§ Exercise objective:
When you reach the line in the listing below that contains "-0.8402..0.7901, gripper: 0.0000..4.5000", begin returning lines exactly as written, and stop after the line that contains "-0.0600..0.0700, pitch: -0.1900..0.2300". Return no other lines.

....

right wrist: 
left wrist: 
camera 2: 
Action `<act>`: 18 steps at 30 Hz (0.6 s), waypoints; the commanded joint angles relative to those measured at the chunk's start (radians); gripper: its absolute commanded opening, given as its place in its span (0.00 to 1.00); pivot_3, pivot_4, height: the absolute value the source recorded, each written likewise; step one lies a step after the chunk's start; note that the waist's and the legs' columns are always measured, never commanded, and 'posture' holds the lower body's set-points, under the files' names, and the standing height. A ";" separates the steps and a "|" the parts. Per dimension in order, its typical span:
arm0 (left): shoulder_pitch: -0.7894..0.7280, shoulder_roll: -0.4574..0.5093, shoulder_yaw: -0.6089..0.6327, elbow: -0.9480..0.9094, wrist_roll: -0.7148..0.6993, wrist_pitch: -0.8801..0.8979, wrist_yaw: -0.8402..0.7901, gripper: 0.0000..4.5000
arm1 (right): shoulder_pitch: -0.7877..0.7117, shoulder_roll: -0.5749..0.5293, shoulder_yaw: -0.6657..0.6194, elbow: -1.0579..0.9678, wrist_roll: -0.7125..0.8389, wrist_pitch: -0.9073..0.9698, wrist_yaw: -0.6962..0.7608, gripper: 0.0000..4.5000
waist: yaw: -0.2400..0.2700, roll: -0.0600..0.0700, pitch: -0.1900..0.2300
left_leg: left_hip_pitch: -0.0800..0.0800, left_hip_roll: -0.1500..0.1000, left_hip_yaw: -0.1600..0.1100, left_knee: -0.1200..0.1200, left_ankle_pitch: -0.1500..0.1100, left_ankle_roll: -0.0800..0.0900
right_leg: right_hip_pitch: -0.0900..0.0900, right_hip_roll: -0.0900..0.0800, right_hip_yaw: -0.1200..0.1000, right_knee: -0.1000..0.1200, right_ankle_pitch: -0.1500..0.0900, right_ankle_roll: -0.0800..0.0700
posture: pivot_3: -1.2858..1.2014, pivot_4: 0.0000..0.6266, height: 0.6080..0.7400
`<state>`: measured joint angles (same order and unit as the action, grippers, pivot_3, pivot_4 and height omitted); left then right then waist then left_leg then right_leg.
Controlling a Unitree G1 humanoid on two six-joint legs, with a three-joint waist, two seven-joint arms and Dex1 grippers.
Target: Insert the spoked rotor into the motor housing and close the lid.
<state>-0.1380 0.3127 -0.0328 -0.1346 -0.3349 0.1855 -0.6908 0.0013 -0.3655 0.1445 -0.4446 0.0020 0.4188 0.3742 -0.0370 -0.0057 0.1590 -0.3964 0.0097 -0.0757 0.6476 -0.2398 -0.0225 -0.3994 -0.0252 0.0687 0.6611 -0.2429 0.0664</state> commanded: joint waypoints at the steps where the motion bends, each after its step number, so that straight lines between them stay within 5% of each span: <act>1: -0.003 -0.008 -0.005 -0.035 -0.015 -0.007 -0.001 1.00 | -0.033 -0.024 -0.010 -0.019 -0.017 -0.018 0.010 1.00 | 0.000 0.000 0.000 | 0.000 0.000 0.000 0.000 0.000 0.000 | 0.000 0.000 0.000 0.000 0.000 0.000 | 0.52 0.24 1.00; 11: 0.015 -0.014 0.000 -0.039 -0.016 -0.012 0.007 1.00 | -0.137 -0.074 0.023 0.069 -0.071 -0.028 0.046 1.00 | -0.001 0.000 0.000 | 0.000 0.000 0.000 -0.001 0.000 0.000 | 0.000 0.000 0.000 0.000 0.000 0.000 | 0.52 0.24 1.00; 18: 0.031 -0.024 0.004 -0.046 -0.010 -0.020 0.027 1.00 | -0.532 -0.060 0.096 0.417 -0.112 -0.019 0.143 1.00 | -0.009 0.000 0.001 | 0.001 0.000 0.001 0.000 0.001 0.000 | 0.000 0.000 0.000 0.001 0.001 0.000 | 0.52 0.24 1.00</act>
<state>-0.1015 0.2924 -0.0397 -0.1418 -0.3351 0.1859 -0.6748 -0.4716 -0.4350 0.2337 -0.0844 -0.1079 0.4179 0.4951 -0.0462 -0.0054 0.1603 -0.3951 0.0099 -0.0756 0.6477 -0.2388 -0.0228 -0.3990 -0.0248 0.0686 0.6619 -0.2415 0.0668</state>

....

§ Task response:
arm0 (left): shoulder_pitch: -0.7894..0.7280, shoulder_roll: -0.4574..0.5093, shoulder_yaw: -0.6089..0.6327, elbow: -0.9480..0.9094, wrist_roll: -0.7148..0.6993, wrist_pitch: -0.8801..0.8979, wrist_yaw: -0.8402..0.7901, gripper: 0.0000..4.5000
arm1 (right): shoulder_pitch: -0.7877..0.7117, shoulder_roll: -0.5749..0.5293, shoulder_yaw: -0.6657..0.6194, elbow: -1.0579..0.9678, wrist_roll: -0.7125..0.8389, wrist_pitch: -0.9073..0.9698, wrist_yaw: -0.6962..0.7608, gripper: 0.0000..4.5000
waist: yaw: -0.2400..0.2700, roll: -0.0600..0.0700, pitch: -0.1900..0.2300

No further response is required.